BTW we recently did use a software ('Lelie for requirements') to evaluate the 'soundness' of a requirement spec on which we already did a meticoulous review. It came out with 70% of our same remarks, spotting issues that are not so easy to spot for a stupid program. Unfortunately it costs too much for a small company like ours, but they do offer a 'service' at a convenient rate per document [1].
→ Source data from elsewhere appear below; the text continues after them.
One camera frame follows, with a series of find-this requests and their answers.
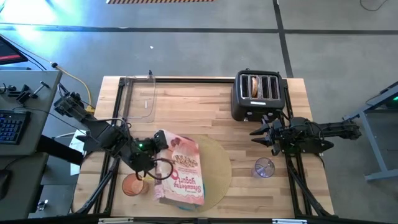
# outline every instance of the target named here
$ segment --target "yellow cable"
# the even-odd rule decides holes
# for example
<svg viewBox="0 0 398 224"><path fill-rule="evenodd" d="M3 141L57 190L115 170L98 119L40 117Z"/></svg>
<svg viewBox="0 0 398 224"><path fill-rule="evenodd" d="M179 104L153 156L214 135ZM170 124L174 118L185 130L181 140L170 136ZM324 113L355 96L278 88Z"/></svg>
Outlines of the yellow cable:
<svg viewBox="0 0 398 224"><path fill-rule="evenodd" d="M20 47L20 48L26 50L27 52L31 53L32 55L35 55L36 57L38 57L38 58L40 58L40 59L42 59L42 60L48 62L49 64L53 64L53 62L51 62L51 61L49 61L49 60L47 60L47 59L45 59L45 58L43 58L43 57L41 57L41 56L39 56L39 55L33 53L33 52L31 52L30 50L24 48L23 46L21 46L21 45L15 43L15 42L14 42L13 40L11 40L10 38L8 38L8 37L6 37L6 36L4 36L4 35L2 35L2 34L0 34L0 35L1 35L1 37L3 37L4 39L6 39L6 40L12 42L13 44L17 45L17 46ZM64 74L67 74L69 77L71 77L71 78L73 78L73 79L75 79L75 80L81 82L81 84L83 84L83 85L86 87L87 95L88 95L88 104L91 105L91 93L90 93L90 89L88 88L88 86L86 85L86 83L84 83L82 80L80 80L80 79L77 78L76 76L73 76L72 74L70 74L69 72L67 72L65 69L63 69L62 67L56 66L55 68L59 69L59 70L60 70L61 72L63 72ZM94 110L94 108L92 108L91 106L87 106L87 109L86 109L86 110L92 112L92 111Z"/></svg>
<svg viewBox="0 0 398 224"><path fill-rule="evenodd" d="M88 94L88 104L91 105L91 93L90 90L88 89L88 86L86 85L86 83L84 83L82 80L80 80L78 77L73 76L72 74L70 74L69 72L65 71L65 69L63 69L62 67L56 66L55 68L59 69L61 72L69 75L70 77L78 80L79 82L81 82L81 84L83 84L86 87L87 90L87 94Z"/></svg>

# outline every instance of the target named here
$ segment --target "white cable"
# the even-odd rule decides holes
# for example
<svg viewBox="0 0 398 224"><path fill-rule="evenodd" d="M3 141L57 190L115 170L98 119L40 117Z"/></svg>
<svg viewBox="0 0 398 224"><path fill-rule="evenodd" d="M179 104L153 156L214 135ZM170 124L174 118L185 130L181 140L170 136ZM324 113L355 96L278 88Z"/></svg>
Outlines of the white cable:
<svg viewBox="0 0 398 224"><path fill-rule="evenodd" d="M59 136L57 136L55 138L62 138L62 137L69 136L69 135L74 135L74 134L75 134L74 132L73 133L61 134L61 135L59 135Z"/></svg>

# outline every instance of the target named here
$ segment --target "wooden tabletop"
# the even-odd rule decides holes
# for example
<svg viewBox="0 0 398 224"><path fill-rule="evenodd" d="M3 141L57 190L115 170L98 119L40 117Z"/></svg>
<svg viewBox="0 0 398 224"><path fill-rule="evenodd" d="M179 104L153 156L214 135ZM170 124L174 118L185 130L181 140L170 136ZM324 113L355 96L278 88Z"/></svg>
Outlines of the wooden tabletop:
<svg viewBox="0 0 398 224"><path fill-rule="evenodd" d="M120 77L104 77L95 116L111 118ZM287 79L295 116L312 119L304 80ZM260 123L237 122L230 111L232 84L228 83L156 83L153 122L131 121L135 138L152 137L156 130L166 129L175 134L203 134L217 140L227 150L232 165L229 190L219 204L202 213L188 212L154 200L153 187L146 195L128 197L121 183L133 173L121 163L118 172L112 216L125 217L215 217L215 218L292 218L292 199L285 159L282 154L272 156L271 149L251 142L249 133ZM153 87L134 84L133 101L153 96ZM73 208L79 209L98 185L104 153L92 154L81 167L75 190ZM251 168L259 157L268 157L275 164L270 178L251 177ZM303 154L308 188L326 211L333 213L325 171L319 158ZM104 191L104 208L108 188ZM302 193L298 190L300 207Z"/></svg>

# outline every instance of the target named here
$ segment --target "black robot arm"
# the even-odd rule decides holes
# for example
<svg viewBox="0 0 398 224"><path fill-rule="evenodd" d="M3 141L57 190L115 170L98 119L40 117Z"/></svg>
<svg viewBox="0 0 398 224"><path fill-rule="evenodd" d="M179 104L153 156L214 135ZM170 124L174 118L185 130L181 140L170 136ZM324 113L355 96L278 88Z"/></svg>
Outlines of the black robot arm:
<svg viewBox="0 0 398 224"><path fill-rule="evenodd" d="M154 156L162 149L167 149L167 141L163 131L158 131L153 138L144 140L133 139L129 134L128 124L119 118L96 119L84 109L78 93L70 93L61 84L58 85L61 98L54 103L55 111L61 115L75 118L88 128L86 136L79 139L85 142L87 151L105 150L113 158L120 157L136 173L144 171L144 175L156 166ZM120 126L111 125L107 121L116 119Z"/></svg>
<svg viewBox="0 0 398 224"><path fill-rule="evenodd" d="M288 126L284 126L282 122L278 119L270 125L267 116L264 115L261 128L250 135L267 135L254 138L252 141L272 147L272 155L276 156L280 151L291 154L318 154L334 146L332 142L325 140L327 137L338 136L355 140L361 136L359 126L354 121L318 124L306 118L294 117L290 119Z"/></svg>

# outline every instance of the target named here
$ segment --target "computer monitor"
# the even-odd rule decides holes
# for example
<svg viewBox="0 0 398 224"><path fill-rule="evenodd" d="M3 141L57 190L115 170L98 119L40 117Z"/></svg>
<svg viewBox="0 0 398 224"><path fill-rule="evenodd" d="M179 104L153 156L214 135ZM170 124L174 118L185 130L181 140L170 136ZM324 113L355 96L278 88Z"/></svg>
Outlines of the computer monitor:
<svg viewBox="0 0 398 224"><path fill-rule="evenodd" d="M6 39L0 37L0 65L18 62L27 62L27 57Z"/></svg>
That is exactly what I wanted to propose, unfortunately we are close to the Critical Design Review and nobody gave a s**t about this item so far.

Al

[1] and no, I do not work for them or take any percentage on their selling.

- D
- Don Y
  
  Contact options for registered users
Vote on answer
posted
9 years ago

Mon, Nov 17, 2014 10:22 PM

I have a standard way of dealing with "hand-waving" clients: everything is on a time-and-materials basis. And, I am overly blunt in explaining it to them as, "That way, *you* pay for the flexibility to change your mind".

When they think about this for a while, (especially after the first time they "change their mind") they decide they don't really WANT this freedom and want to explore other contract options.

"Fixed cost? SURE! That sounds great!" "OK, we just have to decide what you *want* before I can give you a quote." "Sure, no problem"

Then, you start asking questions to draw out the specifics of the design (that they OBVIOUSLY haven't completely "thought through"). It won't be more than a few minutes before they reply to one of your interrogatives with "I don't care". Without batting an eye or lifting my gaze from the notepad where I've been recording their answers, I say, "When XYZ happens, the device can catch fire and burn to a cinder..."

Of course, this gets there attention: "What???! That's not acceptable!" Putting down my notepad, I look at them, straight faced, and say, "But you said that you 'didn't care'?" "Well, I sure as hell don't want it to catch FIRE!" "Ah, so you *do* care!" "So, what would you *like* it to do in that case?" "Well, I don't *know*..." "Ah, but you see I have to know what freedoms I will have in the design before I can give you a FIRM ESTIMATE of what it will cost and how long it will take. I obviously want to make as many things that *you* 'don't care about' take ZERO design/test time. Catching fire, turning itself off, making a loud noise or any other SIMPLE thing makes my life easier and the effort more predictable..."

People usually don't know what they want. They want YOU to come up with something -- and then they'll tell you what they *don't* want! (i.e., what you have *done*!)